* **PROBLEM TO WORK ON**
The answer is the data below, repeated exactly, with no pictures included.

* **DATASET SECTION**

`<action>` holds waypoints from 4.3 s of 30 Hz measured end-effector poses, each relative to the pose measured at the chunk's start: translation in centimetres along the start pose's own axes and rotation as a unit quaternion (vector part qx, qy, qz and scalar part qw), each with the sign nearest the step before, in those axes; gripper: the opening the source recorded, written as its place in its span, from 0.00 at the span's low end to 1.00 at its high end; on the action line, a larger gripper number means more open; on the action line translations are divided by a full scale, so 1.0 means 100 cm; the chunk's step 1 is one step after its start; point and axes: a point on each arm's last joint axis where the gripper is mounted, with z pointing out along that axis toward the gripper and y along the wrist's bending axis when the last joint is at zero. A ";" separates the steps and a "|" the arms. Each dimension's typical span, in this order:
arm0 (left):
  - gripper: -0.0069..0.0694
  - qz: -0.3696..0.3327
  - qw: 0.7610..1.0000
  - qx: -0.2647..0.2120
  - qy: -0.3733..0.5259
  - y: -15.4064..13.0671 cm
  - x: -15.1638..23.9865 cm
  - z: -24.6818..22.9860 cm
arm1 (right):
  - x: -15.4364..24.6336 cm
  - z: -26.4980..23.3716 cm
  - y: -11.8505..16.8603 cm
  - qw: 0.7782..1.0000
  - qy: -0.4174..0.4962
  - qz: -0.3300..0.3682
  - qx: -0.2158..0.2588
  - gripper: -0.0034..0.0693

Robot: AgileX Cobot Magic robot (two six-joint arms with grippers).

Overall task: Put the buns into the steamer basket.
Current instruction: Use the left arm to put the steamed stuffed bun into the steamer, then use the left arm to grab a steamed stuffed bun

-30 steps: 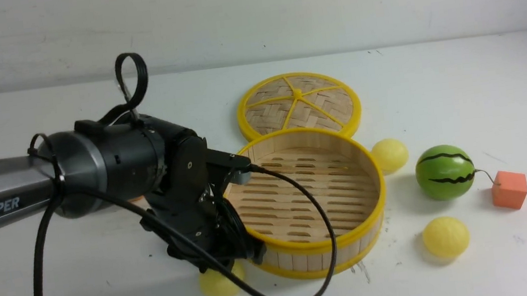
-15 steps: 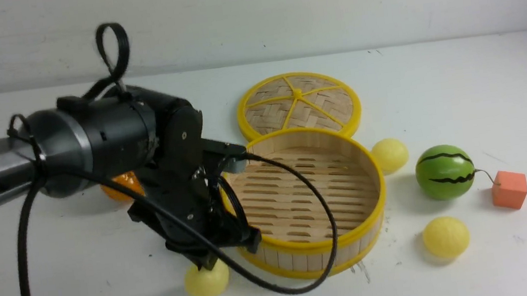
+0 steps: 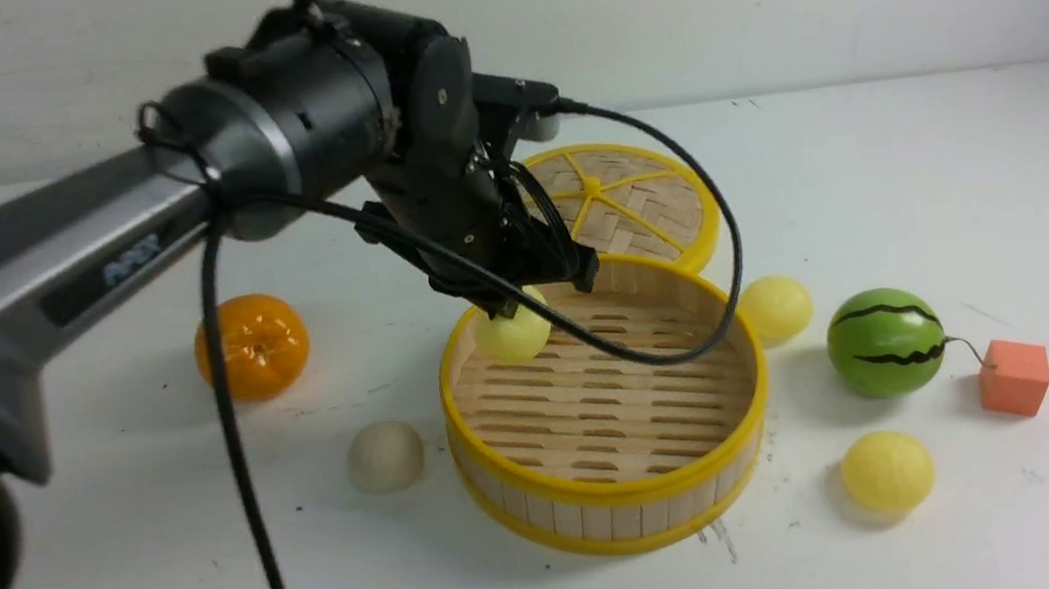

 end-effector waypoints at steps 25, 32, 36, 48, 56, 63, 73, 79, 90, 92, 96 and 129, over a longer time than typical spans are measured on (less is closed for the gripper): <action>0.35 -0.050 0.991 -0.018 0.119 0.050 0.049 -0.080 | 0.000 0.000 0.000 1.000 0.000 0.000 0.000 0.38; 0.13 -0.043 0.992 -0.003 0.116 0.054 0.084 -0.025 | 0.000 0.000 0.000 1.000 0.000 0.000 0.000 0.38; 0.18 -0.043 0.996 -0.002 0.079 0.055 0.078 -0.015 | 0.000 0.000 0.000 1.000 0.000 0.000 0.000 0.38; 0.44 -0.085 0.994 0.024 0.059 0.078 0.078 0.004 | 0.000 0.000 0.000 1.000 0.000 0.000 0.000 0.38; 0.45 -0.048 0.995 0.061 0.059 0.073 0.079 0.013 | 0.000 0.000 0.000 1.000 0.000 0.000 0.000 0.38; 0.45 -0.032 0.997 0.047 0.060 0.076 0.080 0.017 | 0.000 0.000 0.000 1.000 0.000 0.000 0.000 0.38; 0.42 -0.027 0.998 0.040 0.049 0.078 0.078 0.018 | 0.000 0.000 0.000 1.000 0.000 0.000 0.000 0.38; 0.20 -0.026 0.997 0.040 0.060 0.078 0.081 0.027 | 0.000 0.000 0.000 1.000 0.000 0.000 0.000 0.38; 0.26 -0.026 0.997 0.041 0.061 0.078 0.079 0.027 | 0.000 0.000 0.000 1.000 0.000 0.000 0.000 0.38; 0.33 -0.026 0.997 0.042 0.064 0.078 0.080 0.027 | 0.000 0.000 0.000 1.000 0.000 0.000 0.000 0.38; 0.44 -0.026 0.996 0.043 0.068 0.078 0.080 0.027 | 0.000 0.000 0.000 1.000 0.000 0.000 0.000 0.38; 0.49 -0.022 0.995 0.044 0.084 0.078 0.081 0.030 | 0.000 0.000 0.000 1.000 0.000 0.000 0.000 0.38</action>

* **RESPONSE BOX**
`<action>` holds waypoints from 4.3 s of 30 Hz measured end-effector poses, each relative to the pose measured at the chunk's start: translation in centimetres along the start pose's own axes and rotation as a unit quaternion (vector part qx, qy, qz and scalar part qw), each with the sign nearest the step before, in those axes; gripper: the opening the source recorded, written as its place in its span, from 0.00 at the span's low end to 1.00 at its high end; on the action line, a larger gripper number means more open; on the action line translations are divided by a full scale, so 1.0 means 100 cm; the chunk's step 1 is one step after its start; point and axes: a point on each arm's last joint axis where the gripper is mounted, with z pointing out along that axis toward the gripper and y along the wrist's bending axis when the last joint is at zero. A ";" separates the steps and a "|" the arms. Each dimension's typical span, in this order:
arm0 (left):
  - gripper: -0.0069..0.0694
  - qz: -0.3696..0.3327
  - qw: 0.7610..1.0000
  - qx: -0.2647..0.2120
  - qy: -0.3733..0.5259
  - y: -15.4064..13.0671 cm
  - x: -15.1638..23.9865 cm
  - z: -24.6818..22.9860 cm
arm1 (right):
  - x: -15.4364..24.6336 cm
  - z: -26.4980..23.3716 cm
  - y: -11.8505..16.8603 cm
  - qw: 0.7782..1.0000
  - qy: -0.4174..0.4962
  - qz: -0.3300..0.3682
  - qx: -0.2158..0.2588
  - gripper: -0.0034..0.0693

Robot: AgileX Cobot Magic robot (two six-joint arms with grippers).

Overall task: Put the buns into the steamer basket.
Current instruction: Use the left arm to put the steamed stuffed bun into the steamer, then use the left arm to grab a steamed stuffed bun

-30 steps: 
-15 steps: 
+0 steps: 

 end-effector waypoints at steps 25, 32, 36, 48, 56, 63, 73, 79, 90, 92, 96 and 129, over a longer time than typical spans are measured on (less is closed for the gripper): <action>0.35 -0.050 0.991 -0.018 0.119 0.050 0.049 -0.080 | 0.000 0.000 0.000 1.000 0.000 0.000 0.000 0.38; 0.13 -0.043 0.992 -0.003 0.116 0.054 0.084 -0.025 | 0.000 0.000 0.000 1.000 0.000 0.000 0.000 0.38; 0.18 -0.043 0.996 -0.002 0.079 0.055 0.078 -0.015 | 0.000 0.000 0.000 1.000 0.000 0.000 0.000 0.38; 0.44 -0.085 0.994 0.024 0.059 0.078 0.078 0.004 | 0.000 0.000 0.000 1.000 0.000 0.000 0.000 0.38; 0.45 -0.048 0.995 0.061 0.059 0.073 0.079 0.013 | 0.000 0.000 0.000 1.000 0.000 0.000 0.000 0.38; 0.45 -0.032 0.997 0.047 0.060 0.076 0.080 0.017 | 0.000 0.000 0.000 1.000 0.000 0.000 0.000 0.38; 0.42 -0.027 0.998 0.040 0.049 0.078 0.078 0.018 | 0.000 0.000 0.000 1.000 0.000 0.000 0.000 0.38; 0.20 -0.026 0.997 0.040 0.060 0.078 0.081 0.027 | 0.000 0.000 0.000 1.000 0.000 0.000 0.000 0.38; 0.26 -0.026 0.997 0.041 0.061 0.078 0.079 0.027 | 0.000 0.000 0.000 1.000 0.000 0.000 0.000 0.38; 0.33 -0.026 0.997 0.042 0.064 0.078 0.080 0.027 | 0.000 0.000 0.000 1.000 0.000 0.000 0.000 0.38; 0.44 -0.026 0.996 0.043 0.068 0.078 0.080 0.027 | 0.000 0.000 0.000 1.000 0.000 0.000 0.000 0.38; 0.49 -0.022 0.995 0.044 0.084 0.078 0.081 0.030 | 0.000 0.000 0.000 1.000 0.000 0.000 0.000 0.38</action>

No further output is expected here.